INFORMATION SUPPLIED:
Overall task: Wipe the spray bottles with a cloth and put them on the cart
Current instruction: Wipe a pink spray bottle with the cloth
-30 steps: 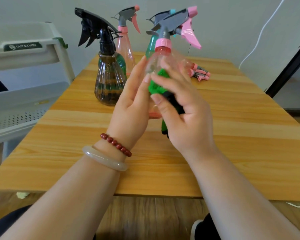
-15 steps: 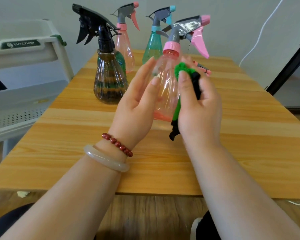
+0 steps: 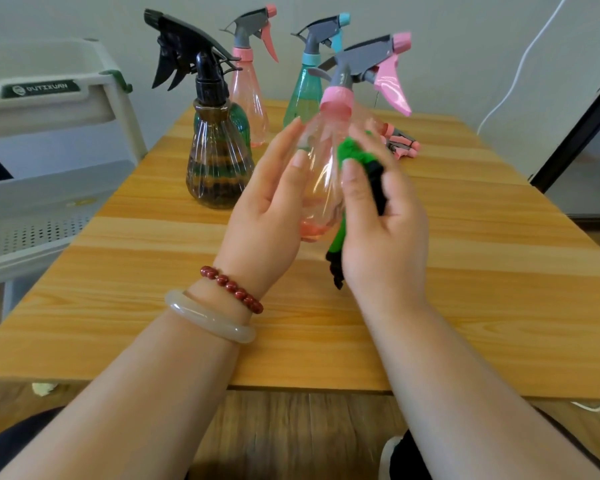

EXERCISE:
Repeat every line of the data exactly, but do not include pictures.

ANSWER TO THIS PROBLEM:
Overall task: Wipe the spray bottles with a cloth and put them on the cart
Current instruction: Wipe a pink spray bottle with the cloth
-30 steps: 
-15 steps: 
+0 steps: 

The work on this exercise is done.